───── Stored data

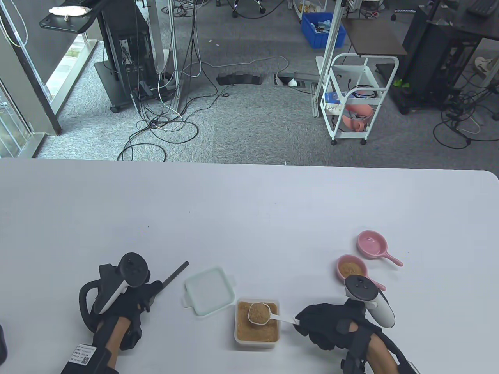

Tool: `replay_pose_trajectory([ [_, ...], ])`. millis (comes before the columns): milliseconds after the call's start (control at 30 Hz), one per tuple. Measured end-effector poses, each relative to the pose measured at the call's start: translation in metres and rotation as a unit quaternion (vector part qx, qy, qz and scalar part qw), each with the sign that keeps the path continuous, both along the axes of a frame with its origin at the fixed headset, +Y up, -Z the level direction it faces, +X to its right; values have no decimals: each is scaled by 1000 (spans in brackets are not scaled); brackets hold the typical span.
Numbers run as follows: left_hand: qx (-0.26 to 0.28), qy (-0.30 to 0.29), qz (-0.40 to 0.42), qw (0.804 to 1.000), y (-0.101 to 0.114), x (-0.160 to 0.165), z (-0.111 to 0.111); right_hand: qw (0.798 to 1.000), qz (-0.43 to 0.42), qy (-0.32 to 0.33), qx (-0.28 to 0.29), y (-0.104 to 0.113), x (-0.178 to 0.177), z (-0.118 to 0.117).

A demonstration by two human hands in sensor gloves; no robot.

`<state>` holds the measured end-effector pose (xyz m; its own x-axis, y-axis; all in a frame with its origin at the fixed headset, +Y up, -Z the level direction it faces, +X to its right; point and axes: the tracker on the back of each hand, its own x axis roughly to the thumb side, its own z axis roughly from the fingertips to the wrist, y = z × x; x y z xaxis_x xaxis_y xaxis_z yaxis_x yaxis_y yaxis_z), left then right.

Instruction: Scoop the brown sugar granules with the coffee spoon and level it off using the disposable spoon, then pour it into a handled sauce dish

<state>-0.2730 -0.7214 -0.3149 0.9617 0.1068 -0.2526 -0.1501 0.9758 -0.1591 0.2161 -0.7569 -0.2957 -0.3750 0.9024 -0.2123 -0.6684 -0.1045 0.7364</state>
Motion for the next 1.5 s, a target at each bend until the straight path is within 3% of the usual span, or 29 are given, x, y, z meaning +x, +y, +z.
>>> replay_pose_trajectory([
  [467,-23,-10,-48,999,-13,16,-4,1000,6,4,2,0,-1,1],
  [967,-23,-13,-11,1000,-16,17,-5,1000,9,4,2,0,-1,1],
  [1333,-19,-41,-19,999,-13,20,-6,1000,7,2,3,0,-1,1],
  [1500,19,-47,6,999,0,22,-3,1000,7,1,2,1,0,1],
])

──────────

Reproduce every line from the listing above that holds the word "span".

Output of the exercise
Tool: `replay_pose_trajectory([ [_, ...], ])`. millis (comes before the columns): milliseconds after the call's start (control at 30 Hz), one per tuple. Measured end-effector poses, each relative to the pose measured at the call's start: translation in metres and rotation as a unit quaternion (vector part qx, qy, qz and scalar part qw), each with the sign that keeps the path continuous, both along the axes of a frame with its origin at the fixed headset, +Y up, -Z the level direction it faces, +X to its right; values have no decimals: each is scaled by 1000 (spans in brackets are not scaled); brackets hold the typical span.
Motion for the next 1.5 s, a target at each bend until the straight path is within 3% of the usual span, or 29 are given, x, y, z meaning +x, +y, +z.

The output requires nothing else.